Still, the threshold of combat continued downward through the 1990s, with the US engaging in Haiti and Bosnia and carrying out a spate of symbolic air strikes in Iraq. Advancement of local democracy was cited as a justification for force employment.

President George W. Bush arrived in Washington wishing to halt what he deemed an overuse of US power, only to end up, after the Sept. 11 terrorist attacks, mounting the largest use of force since Vietnam. In Iraq, Bush’s resort to “preventive war” drove the threshold of combat to new depths.

By one count, the US has committed forces more than 75 times since 1980. Thus, Admiral Mullen’s expansive view on the use of military power seems less like a departure from the norm than it does a recognition of the facts of life.

For all that, the Mullen Doctrine unavoidably raises concerns about employment of military power.

One is the danger of “gradualism,” Vietnam-style. As Mullen correctly observes, “We can, merely by our presence, help alter certain behavior.” It is also true that each actual commitment of Americans to combat carries risk, with its own dynamic. Limited operations can generate pressure to expand in intended ways.

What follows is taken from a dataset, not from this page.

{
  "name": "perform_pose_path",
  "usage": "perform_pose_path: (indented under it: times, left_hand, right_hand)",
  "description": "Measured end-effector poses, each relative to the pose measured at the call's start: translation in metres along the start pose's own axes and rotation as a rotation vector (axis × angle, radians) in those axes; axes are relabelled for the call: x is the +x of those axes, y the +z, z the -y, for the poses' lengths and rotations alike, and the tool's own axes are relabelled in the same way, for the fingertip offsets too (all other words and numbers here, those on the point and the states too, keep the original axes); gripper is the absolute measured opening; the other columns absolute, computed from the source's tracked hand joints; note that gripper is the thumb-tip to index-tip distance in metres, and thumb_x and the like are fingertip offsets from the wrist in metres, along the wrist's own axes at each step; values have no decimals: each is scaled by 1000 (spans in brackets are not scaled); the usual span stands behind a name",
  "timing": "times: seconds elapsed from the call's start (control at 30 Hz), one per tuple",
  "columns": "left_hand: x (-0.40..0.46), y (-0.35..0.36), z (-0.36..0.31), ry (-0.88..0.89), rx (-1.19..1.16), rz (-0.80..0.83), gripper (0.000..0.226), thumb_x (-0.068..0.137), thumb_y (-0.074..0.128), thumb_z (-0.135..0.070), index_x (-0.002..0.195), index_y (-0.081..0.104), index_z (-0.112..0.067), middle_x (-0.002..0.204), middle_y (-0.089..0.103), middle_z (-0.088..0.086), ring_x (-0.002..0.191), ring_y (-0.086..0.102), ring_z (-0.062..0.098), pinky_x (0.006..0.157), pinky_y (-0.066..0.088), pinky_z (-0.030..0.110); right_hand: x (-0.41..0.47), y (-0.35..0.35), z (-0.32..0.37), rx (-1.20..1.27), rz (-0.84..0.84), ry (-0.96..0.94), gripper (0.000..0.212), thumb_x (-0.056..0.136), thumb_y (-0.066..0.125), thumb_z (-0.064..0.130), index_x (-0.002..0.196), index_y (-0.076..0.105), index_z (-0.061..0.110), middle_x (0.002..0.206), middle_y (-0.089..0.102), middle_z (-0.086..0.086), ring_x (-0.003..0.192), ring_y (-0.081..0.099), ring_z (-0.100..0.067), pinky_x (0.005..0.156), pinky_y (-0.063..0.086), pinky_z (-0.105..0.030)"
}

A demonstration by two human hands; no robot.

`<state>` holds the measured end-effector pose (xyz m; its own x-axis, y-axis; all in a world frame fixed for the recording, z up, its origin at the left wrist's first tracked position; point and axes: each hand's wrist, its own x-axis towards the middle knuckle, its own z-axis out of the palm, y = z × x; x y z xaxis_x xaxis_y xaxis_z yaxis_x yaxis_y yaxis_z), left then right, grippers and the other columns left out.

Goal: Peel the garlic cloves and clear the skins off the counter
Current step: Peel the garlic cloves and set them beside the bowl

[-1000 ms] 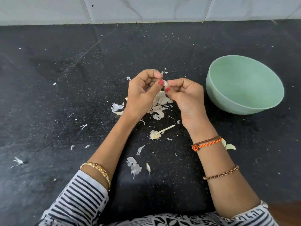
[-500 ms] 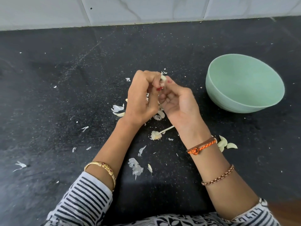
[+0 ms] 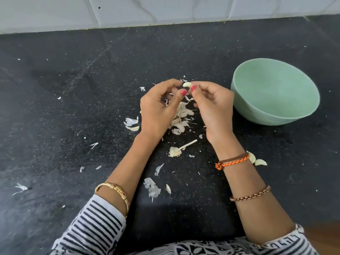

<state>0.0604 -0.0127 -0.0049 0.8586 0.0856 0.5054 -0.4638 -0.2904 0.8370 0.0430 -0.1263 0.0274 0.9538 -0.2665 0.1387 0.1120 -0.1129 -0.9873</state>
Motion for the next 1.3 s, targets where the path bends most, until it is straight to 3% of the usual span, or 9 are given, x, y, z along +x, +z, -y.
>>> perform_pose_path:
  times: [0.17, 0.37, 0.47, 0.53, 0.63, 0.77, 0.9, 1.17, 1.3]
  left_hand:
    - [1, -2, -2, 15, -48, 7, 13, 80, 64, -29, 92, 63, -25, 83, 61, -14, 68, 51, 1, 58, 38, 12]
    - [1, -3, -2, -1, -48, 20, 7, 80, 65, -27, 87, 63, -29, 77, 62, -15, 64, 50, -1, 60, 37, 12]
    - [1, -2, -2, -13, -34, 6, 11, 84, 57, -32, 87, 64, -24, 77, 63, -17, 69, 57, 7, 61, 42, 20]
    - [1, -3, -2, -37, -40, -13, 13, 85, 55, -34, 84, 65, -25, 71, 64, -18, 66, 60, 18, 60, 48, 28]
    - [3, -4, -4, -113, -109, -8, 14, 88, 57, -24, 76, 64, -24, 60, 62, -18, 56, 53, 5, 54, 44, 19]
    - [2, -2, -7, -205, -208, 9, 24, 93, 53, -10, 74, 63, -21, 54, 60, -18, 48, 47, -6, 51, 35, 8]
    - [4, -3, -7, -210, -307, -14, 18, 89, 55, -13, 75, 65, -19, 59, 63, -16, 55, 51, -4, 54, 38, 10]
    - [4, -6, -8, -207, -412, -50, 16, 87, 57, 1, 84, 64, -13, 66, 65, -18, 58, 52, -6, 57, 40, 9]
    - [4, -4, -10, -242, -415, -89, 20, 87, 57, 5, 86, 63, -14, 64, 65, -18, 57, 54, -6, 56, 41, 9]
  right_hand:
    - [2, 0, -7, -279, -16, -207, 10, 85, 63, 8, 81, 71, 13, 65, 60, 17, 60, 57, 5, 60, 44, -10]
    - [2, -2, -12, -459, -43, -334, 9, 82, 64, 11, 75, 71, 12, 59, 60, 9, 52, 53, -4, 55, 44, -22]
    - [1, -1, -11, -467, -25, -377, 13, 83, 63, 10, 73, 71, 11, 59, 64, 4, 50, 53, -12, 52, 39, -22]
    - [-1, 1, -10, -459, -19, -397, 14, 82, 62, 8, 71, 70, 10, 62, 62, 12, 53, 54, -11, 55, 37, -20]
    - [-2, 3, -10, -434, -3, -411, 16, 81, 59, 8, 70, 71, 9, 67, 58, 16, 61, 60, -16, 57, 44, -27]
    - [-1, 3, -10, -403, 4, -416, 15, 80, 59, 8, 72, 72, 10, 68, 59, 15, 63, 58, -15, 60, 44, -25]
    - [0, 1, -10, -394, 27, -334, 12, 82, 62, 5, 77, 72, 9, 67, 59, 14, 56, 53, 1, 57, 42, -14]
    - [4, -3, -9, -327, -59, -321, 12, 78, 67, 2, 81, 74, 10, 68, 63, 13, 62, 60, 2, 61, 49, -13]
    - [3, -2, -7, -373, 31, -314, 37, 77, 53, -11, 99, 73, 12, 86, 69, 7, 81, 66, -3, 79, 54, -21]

Another concern stems from restrictive rules of engagement—a precondition for “precise” use of force. Mullen concedes US troops in Afghanistan “have concerns” about such restraints on their actions, and “believe they have become more vulnerable.”

In addition, Mullen’s third point wakens echoes of Vietnam, a conflict characterized by political meddling in what should have been military decisions. “Some in the military no doubt would prefer political leadership that lays out a specific strategy and then gets out of the way,” he said, adding his view that this is not possible in today’s wars.

The Mullen Doctrine does little to assist policy-makers struggling with new sets of military threats such as cyberwar and Iran’s quest for nuclear weapons. In such situations, should use of force be a last resort, or an early option? Should any future action be restrained, given the price of failure? Should political influences intrude

In his 1993 memoir Turmoil and Triumph, Shultz had harsh words for Weinberger’s doctrine. “This was the Vietnam Syndrome in spades, carried to an absurd level, and a complete abdication of the duties of leadership.”

Such restraints, whatever their original value, exist no more. We will at length be able to learn the true price of their disappearance.